◆ **Prompt**: Working from the records below, repeat exactly the lines starting at the line that contains "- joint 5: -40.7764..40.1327" and ending at the line that contains "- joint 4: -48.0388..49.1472", inclusive.

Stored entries

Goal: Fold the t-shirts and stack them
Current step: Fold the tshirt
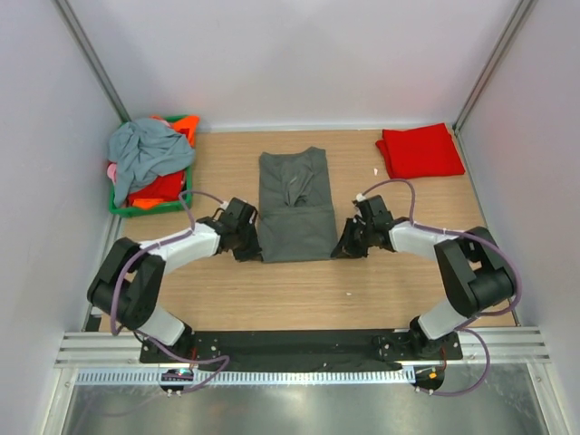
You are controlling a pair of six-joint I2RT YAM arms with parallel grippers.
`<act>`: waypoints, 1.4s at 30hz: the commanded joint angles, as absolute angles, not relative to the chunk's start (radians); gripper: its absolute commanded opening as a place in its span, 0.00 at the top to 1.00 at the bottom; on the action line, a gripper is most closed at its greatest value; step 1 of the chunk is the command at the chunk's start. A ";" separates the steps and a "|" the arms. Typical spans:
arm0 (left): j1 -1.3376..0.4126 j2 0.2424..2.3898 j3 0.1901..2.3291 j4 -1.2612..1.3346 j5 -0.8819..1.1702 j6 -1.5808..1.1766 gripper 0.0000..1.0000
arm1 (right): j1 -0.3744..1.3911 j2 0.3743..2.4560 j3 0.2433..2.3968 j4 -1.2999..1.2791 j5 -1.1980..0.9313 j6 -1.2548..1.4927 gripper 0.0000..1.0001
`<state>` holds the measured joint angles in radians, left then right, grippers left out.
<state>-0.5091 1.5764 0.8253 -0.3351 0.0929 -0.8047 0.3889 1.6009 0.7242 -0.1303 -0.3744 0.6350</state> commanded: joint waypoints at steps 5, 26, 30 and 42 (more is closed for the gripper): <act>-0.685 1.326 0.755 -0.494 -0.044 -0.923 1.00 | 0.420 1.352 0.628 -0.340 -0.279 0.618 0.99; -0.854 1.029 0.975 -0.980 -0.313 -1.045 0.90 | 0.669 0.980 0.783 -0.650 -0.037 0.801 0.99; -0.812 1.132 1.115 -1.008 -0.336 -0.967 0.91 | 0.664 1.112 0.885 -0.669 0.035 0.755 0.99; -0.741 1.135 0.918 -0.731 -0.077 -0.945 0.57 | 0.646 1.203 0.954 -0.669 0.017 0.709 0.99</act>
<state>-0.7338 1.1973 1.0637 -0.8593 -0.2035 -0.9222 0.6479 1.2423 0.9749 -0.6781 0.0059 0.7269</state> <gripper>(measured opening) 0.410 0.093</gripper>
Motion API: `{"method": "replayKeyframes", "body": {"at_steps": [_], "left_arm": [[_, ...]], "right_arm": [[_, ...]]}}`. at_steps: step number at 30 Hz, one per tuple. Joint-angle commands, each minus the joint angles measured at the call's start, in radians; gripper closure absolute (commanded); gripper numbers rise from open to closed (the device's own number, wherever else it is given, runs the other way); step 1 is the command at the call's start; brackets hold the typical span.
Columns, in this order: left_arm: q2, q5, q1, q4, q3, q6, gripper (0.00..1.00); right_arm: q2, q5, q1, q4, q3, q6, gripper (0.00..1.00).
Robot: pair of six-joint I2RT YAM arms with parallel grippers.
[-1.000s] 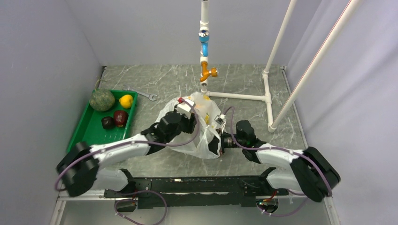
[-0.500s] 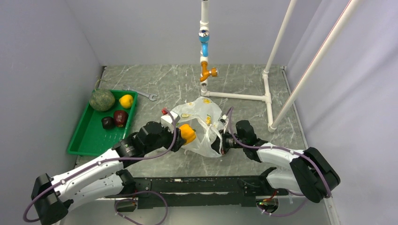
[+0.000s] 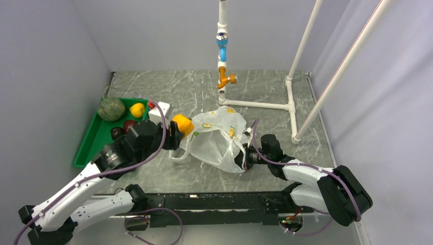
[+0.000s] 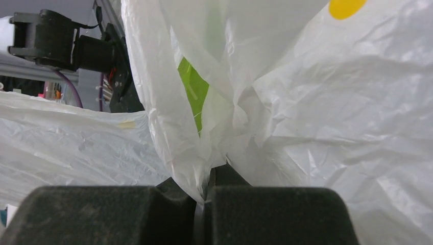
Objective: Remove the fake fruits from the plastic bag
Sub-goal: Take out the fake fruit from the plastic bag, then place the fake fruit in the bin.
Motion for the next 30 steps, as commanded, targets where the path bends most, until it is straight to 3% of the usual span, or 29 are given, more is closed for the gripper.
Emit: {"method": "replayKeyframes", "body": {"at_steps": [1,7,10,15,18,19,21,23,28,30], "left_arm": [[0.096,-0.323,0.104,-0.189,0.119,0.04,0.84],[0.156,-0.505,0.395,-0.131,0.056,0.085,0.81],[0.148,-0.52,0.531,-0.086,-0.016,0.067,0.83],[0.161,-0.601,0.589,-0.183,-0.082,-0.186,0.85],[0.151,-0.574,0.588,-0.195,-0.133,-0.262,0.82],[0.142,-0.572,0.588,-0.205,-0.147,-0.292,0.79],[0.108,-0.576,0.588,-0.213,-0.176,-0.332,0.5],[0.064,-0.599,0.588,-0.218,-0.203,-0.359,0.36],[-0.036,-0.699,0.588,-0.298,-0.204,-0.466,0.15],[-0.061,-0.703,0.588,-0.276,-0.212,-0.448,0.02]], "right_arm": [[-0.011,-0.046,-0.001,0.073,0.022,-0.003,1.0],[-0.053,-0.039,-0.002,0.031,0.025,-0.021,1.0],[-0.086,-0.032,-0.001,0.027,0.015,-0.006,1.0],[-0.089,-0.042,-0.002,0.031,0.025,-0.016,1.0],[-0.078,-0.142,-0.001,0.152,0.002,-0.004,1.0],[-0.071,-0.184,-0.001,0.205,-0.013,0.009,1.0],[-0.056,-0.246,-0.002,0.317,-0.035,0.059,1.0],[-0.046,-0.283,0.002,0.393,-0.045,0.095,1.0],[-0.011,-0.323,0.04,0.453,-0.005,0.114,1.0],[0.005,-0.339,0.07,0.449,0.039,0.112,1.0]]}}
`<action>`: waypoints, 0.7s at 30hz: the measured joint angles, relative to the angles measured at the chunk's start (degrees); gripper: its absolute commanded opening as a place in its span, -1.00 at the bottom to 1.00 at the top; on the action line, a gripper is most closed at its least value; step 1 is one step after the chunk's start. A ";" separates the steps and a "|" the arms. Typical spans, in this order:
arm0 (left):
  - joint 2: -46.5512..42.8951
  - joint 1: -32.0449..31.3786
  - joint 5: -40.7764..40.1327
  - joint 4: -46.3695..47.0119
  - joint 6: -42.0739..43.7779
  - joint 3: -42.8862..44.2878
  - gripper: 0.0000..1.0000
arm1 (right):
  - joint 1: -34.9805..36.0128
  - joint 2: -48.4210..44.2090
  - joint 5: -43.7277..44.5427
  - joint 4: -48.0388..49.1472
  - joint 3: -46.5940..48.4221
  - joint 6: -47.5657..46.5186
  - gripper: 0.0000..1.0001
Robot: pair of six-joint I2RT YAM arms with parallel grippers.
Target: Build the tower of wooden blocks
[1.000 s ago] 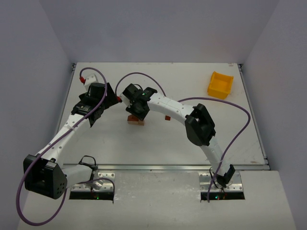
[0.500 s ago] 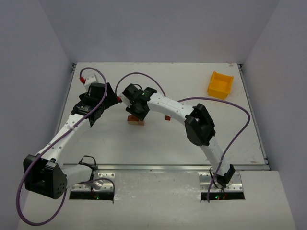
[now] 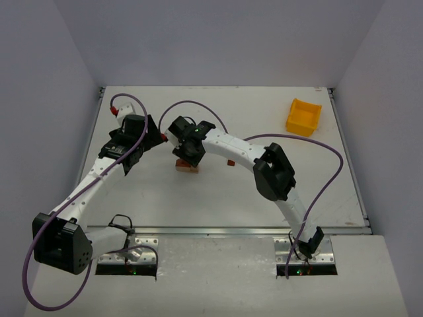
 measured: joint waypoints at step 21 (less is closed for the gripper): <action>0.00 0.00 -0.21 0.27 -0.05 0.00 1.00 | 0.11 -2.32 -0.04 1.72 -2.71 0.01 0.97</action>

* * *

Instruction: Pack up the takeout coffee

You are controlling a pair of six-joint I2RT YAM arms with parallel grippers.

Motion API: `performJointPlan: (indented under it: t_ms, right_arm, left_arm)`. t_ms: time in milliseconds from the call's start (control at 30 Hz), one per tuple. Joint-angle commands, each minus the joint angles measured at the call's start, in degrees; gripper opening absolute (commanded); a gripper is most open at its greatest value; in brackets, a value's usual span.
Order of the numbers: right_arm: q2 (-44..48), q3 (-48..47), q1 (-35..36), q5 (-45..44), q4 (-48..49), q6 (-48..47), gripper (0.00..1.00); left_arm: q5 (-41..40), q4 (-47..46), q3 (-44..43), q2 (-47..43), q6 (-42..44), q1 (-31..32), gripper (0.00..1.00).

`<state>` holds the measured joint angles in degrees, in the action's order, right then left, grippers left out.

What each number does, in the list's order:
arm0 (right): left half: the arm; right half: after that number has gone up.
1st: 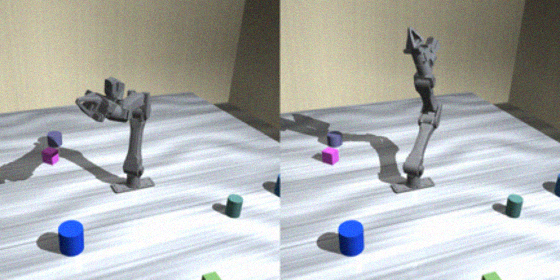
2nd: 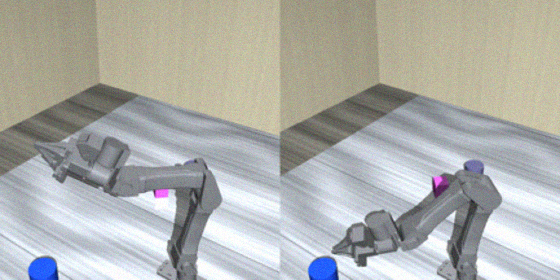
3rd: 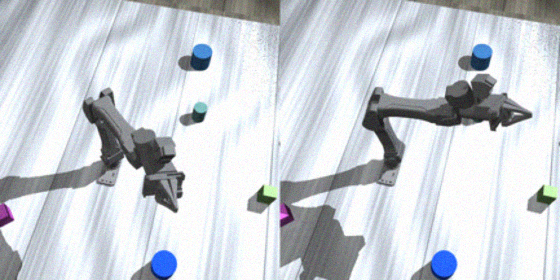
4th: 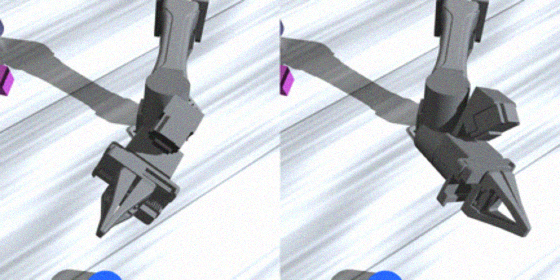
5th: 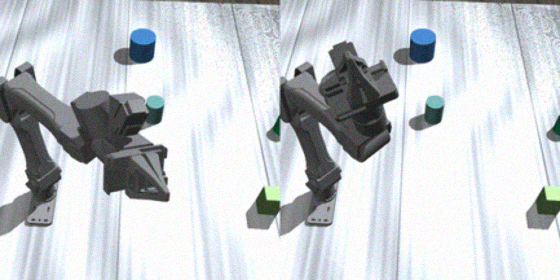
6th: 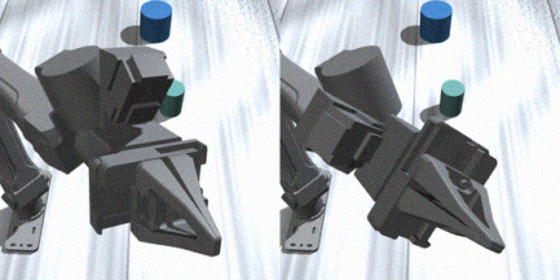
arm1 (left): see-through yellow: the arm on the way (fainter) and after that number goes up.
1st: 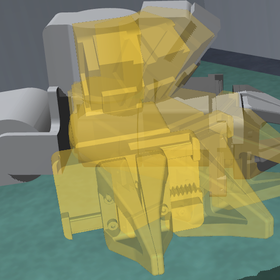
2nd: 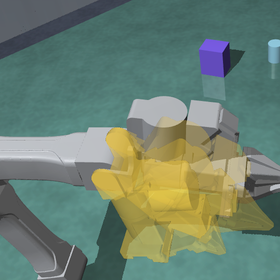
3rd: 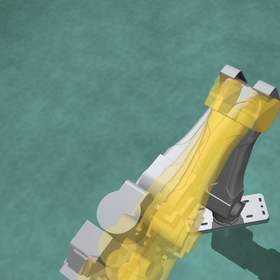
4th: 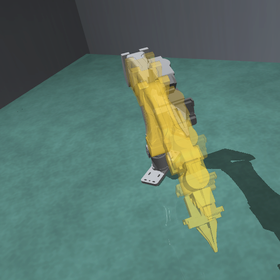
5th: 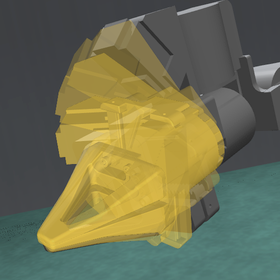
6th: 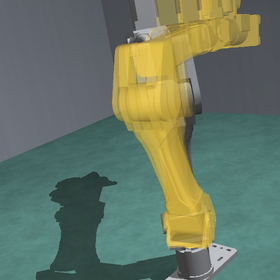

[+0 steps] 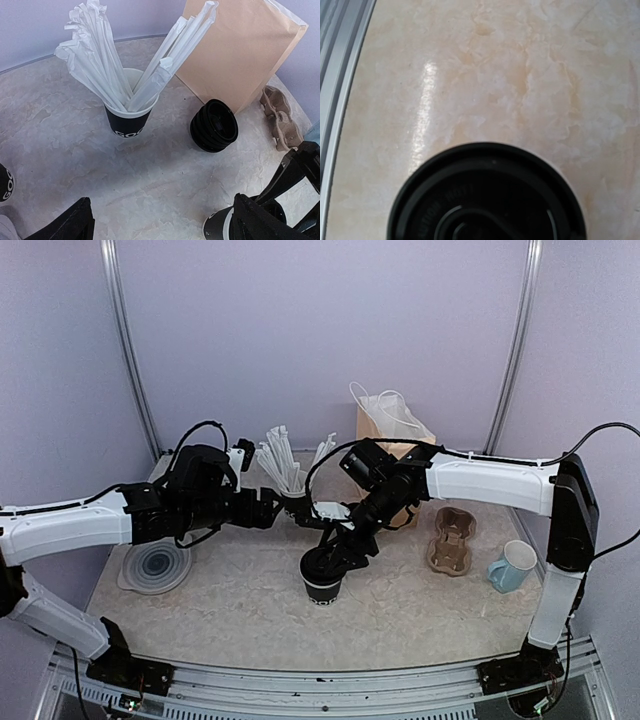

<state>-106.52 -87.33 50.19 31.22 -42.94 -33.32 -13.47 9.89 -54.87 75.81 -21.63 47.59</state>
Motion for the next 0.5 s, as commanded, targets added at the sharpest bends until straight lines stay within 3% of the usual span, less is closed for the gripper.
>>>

◆ **Exercise output**:
  - joint 5: -40.7764..40.1327
  - joint 4: -46.3695..47.0119
  - joint 6: -42.0739..43.7779
  - joint 3: -42.8862..44.2878
  - gripper: 0.0000..1.0000
arm1 (right):
  - joint 1: -34.9805..36.0128
  - joint 2: -48.4210..44.2090
  - joint 5: -43.7277..44.5427
  - joint 4: -48.0388..49.1472

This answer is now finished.